Society for the Scientific Study of Sexuality

The Society for the Scientific Study of Sexuality (SSSS, or "quad-S") is, according its website, a professional membership organization, "dedicated to advancing knowledge of sexuality and communicating scientifically based sexuality research and scholarship to professionals, policy makers, and the general public."[1] It reports to have more than 700 members, including anthropologists, biologists, educators, historians, nurses, physicians, psychologists, sociologists, theologians, therapists, and others.[2] It produces a quarterly, online newsletter, Sexual Science.[3] and the Journal of Sex Research, a scholarly journal published quarterly.[4]

History

SSSS was established by sex researchers including Albert Ellis, Harry Benjamin,[5] and Ira Reiss.[6] It formed in 1957 as the Society for the Scientific Study of Sex.[7]

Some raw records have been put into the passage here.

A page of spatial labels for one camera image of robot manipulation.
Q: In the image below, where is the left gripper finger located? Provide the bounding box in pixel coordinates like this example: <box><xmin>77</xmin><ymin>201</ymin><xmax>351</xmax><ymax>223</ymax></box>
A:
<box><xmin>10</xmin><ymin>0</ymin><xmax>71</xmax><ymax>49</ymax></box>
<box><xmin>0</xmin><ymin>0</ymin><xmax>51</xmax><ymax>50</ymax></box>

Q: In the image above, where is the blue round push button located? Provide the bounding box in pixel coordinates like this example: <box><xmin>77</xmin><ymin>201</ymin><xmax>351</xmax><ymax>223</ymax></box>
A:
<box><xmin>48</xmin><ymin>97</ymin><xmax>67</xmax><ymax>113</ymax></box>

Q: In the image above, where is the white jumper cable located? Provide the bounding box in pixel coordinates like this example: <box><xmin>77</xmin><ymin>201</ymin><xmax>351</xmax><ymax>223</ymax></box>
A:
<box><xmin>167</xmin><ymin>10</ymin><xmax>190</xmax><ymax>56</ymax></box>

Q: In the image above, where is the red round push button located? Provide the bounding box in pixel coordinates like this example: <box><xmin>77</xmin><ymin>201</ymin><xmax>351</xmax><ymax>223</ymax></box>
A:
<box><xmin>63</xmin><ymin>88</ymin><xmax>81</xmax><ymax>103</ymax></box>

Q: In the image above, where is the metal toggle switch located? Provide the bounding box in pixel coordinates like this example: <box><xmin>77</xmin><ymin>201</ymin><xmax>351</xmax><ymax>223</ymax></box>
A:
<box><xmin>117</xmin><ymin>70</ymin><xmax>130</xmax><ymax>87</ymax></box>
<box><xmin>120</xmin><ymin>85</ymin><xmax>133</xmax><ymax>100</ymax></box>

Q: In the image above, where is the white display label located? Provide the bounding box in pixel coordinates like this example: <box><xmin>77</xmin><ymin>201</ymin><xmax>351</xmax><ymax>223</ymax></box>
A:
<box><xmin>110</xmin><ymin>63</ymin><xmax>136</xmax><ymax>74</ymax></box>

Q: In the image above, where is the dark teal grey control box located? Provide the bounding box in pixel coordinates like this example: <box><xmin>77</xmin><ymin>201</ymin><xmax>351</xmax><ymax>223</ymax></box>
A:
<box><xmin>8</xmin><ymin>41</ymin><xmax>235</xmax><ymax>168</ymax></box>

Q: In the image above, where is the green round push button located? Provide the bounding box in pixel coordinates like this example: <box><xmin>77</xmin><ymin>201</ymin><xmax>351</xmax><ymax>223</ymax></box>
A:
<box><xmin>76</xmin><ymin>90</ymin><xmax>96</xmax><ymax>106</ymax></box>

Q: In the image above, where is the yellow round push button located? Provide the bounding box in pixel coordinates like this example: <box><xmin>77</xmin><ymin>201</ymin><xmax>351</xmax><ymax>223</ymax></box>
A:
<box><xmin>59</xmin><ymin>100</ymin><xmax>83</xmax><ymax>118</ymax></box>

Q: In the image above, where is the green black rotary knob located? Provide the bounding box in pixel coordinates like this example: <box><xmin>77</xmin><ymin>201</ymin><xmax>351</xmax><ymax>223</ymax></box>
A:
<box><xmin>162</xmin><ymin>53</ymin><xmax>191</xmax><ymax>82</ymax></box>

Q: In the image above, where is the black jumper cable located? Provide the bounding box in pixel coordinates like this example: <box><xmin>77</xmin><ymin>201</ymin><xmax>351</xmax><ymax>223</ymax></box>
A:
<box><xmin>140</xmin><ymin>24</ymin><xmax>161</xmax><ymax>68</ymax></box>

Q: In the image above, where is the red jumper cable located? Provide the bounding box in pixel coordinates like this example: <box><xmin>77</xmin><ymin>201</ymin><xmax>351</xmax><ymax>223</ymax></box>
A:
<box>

A prominent sex researcher, James Cantor, resigned in protest from SSSS following a heated exchange on the group’s listserv about gender dysphoria.[8] Cantor linked to an essay, “When is a TERF not a TERF,”[9] saying extremists were being unfair to those questioning parts of transgender activist claims.[8] Cantor was suspended from the listserv,[10] to which Cantor responded "It is unfortunate to have lost SSSS as a genuinely scientific organization, but there is little point in the collective pretense that it hadn’t already happened a while ago."[11]